Souvent relayés par les médias sous l’angle des manifestations, les quartiers urbains prioritaires disposent d’atouts majeurs que le Conseil économique social et environnemental (CESE) a souhaité mettre en lumière dans une résolution intitulée « Quartiers urbains populaires : parlons solutions ! », adoptée à 125 voix pour lors de la séance plénière du 10 février.
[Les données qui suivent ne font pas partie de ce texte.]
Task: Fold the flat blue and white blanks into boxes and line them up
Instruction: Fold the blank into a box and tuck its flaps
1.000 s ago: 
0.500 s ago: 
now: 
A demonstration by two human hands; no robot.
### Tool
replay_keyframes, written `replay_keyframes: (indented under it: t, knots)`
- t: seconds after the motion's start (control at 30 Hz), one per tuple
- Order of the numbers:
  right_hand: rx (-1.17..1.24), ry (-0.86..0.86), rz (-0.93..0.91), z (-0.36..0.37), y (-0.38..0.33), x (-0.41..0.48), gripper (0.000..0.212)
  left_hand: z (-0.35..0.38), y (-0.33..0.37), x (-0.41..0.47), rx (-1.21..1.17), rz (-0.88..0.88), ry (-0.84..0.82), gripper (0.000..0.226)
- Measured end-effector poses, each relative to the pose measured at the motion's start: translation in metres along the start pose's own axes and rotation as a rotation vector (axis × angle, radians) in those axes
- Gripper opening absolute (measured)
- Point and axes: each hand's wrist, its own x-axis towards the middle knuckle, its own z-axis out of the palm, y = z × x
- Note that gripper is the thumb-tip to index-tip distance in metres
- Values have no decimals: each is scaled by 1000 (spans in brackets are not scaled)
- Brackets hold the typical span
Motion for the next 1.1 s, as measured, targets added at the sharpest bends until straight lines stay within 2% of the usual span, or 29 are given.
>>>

Son objectif ? Changer le regard de la société pour faire mieux connaître les actions au quotidien menées par les associations, les élus et les citoyens. Résilients, ces territoires sont une source de solutions multiples assurant le lien social, le développement économique et durable, l’innovation. Comme Ville & Banlieue, le CESE affirme avec cette résolution que les quartiers prioritaires de la politique de la ville sont bel et bien des territoires de solutions.
En observant la pluralité des actions en faveur de l’intérêt général et après deux ans d’échanges sur le terrain, de rencontres, de paroles entendues, le CESE souligne la nécessité de politiques justes et équitables qui visent à corriger, dans ces quartiers où l’égalité réelle reste un mirage, les inégalités structurelles, sociales et territoriales. Sans l’équité, notre République qui se veut sociale, donc redistributive, ne tiendrait pas sa promesse d’égalité.
Dans le cadre républicain, il s’agit donc d’assumer le combat pour l’effectivité des droits dont l’accès aux services publics (droits à la santé, à l’école et à la formation, à l’emploi, au logement, aux transports, à un environnement sain et de qualité, égalité dans la liberté d’entreprendre et non-discrimination). L’État et les collectivités locales doivent jouer tout leur rôle et ne pas laisser les associations et les entreprises, fortement engagées, seules pour relever ces défis.